The current members of the ANSI NCIT H2 Technical Committee on Database are IBM, Oracle, Microsoft, NCR, Computer Associates, Compaq, Pervasive, FileTek, and InterSystems.
SQL3 represents the next step in SQL standards development. The efforts to define this standard began virtually at the same time when its predecessor — SQL92 (SQL2) — was adopted. The new standard was developed under guidance of both ANSI and ISO committees, and the change introduced into the database world by SQL3 was as dramatic a shift from nonrelational to relational database model; its sheer complexity is reflected in the number of pages describing the standard — over 1,500 — comparing to 120 or so pages for SQL89 and about 600 pages for SQL92. Some of the defined standards (for example, stored procedures) existed as vendor-specific extensions, some of them (like OOP) are completely new to SQL proper. SQL3 was released as an ANSI/ISO draft standard in 1999; later the same year its status was changed to a standard level.
We can draw a parallel between SQL ANSI/ISO standards and Latin. These standards are good to know; they may help one to learn the actual SQL implementations, but it is impossible (or almost impossible) to write a real 100 percent ANSI SQL compliant production script.

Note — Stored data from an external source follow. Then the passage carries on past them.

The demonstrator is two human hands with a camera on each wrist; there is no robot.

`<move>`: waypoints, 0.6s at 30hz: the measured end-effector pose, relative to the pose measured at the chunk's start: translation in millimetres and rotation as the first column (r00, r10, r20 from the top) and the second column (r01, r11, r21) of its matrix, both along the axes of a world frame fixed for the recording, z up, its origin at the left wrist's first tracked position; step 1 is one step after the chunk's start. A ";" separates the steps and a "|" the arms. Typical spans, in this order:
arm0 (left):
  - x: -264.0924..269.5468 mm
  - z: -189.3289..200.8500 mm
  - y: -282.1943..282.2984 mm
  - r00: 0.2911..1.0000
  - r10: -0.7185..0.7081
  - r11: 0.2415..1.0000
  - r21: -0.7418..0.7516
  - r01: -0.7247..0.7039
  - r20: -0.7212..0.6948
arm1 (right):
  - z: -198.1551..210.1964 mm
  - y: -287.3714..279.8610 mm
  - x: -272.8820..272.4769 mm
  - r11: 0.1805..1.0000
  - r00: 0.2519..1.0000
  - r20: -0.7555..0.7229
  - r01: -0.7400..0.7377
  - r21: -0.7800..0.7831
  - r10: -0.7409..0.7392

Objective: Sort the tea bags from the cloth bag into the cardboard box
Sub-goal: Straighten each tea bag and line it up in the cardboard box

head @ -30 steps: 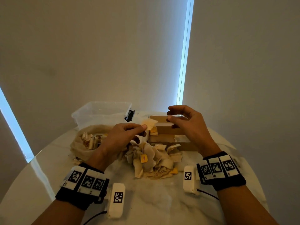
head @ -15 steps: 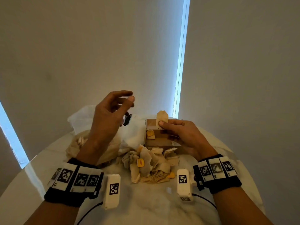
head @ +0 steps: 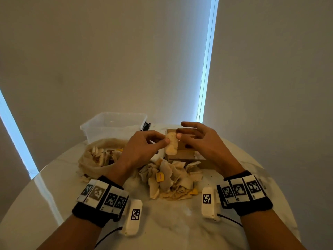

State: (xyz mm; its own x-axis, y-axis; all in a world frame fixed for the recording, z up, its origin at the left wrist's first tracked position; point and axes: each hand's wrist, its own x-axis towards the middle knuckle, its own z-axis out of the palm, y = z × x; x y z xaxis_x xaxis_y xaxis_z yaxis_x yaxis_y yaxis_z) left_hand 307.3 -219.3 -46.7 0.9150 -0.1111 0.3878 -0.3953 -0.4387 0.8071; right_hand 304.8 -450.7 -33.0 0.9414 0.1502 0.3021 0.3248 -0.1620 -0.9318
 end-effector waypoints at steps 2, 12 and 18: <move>-1.3 -2.8 -0.9 0.999 -0.025 0.997 0.073 0.026 -0.021 | -4.0 4.9 1.3 0.997 0.998 0.063 -0.019 -0.074 0.023; -10.8 -5.4 10.6 1.000 0.028 0.999 0.024 -0.027 -0.014 | 75.8 1.0 43.8 0.899 0.940 0.327 0.226 -0.377 -0.099; -11.6 -5.7 18.4 0.997 0.076 0.995 -0.060 -0.076 0.006 | 124.3 0.0 88.0 0.680 0.895 0.446 0.342 -0.649 -0.025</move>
State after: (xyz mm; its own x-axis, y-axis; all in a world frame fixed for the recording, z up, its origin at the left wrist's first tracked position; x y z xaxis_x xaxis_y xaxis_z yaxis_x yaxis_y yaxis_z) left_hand 295.7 -200.9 -52.4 0.9165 -0.0179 0.3996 -0.3698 -0.4188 0.8294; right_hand 392.8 -450.7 91.3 0.8071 0.3003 0.5084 0.5027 -0.8012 -0.3247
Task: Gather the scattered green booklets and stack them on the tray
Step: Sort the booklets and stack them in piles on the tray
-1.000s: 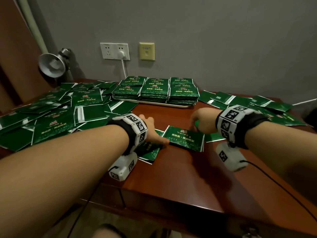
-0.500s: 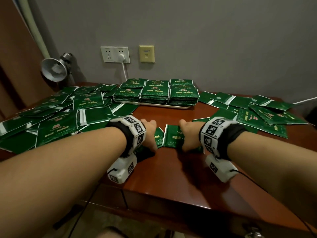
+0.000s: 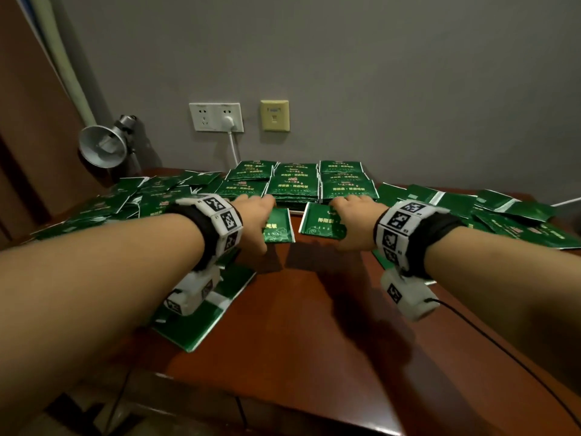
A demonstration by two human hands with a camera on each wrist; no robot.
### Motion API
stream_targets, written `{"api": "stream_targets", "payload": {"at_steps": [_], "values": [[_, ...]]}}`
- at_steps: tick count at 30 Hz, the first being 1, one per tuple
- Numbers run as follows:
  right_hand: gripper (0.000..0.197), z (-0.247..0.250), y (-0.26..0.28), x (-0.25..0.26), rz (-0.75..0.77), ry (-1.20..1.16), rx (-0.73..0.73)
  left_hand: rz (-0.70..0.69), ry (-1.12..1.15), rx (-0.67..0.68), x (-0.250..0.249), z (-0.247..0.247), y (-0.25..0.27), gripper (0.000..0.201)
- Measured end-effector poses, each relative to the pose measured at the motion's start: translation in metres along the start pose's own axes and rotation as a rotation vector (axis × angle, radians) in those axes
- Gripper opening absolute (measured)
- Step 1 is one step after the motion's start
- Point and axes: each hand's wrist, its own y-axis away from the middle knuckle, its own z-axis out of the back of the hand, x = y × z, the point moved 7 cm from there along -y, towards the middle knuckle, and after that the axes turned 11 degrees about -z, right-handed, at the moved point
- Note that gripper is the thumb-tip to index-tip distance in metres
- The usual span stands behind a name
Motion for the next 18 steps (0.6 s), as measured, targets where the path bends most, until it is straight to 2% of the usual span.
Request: {"api": "stream_targets", "payload": {"at_steps": [4, 10, 14, 18], "values": [[0.083, 0.031, -0.05, 0.005, -0.009, -0.033, -0.039, -0.029, -0.026, -0.102, 0.037, 0.041, -0.027, 0.078], [0.084, 0.077, -0.144, 0.017, -0.028, -0.037, -0.081, 0.028, -0.024, -0.122, 0.103, 0.083, -0.097, 0.072], [0.078, 0.078, -0.208, 0.024, -0.038, -0.059, -0.019, 0.011, -0.031, -0.121, 0.13, 0.089, -0.157, 0.074], [0.07, 0.068, -0.262, 0.025, -0.056, -0.052, 0.033, -0.03, -0.063, -0.058, 0.143, 0.077, -0.217, 0.075]]}}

The knowledge of Latin can help someone to learn Spanish, Italian, or Portuguese, but people would hardly understand you if you started speaking Latin on the streets of Madrid, Rome, or Lisbon. The main difference is the general direction — Latin is an ancestor of all the above (and many more) languages, and ANSI/ISO SQL standards are rather a goal for all proprietary SQL flavors.
SQL3 extends traditional relational data models to incorporate objects and complex data types within the relational tables, along with all supporting mechanisms. It brings into SQL all the major OOP principles, namely inheritance, encapsulation, and polymorphism, all of which are beyond the scope of this book, in addition to "standard" SQL features defined in SQL92. It provides seamless integration with the data consumer applications designed and implemented in OO languages (SmallTalk, Eiffel, etc.).
There are several commercial implementations of OODBMS on the market as well as OO extensions to existing commercial database products; not all of them adhere to the standards and a number of proprietary "features" makes them incompatible. For a time being OODBMS (OORDBMS) occupy an insignificant portion of the database market, and the judgment is still out there.
While it is impossible to predict what model will emerge as a winner in the future, it seems reasonable to assume that relational databases are here in for a long haul and have not yet reached their potential; SQL as the language of the RDBMS will keep its importance in the database world.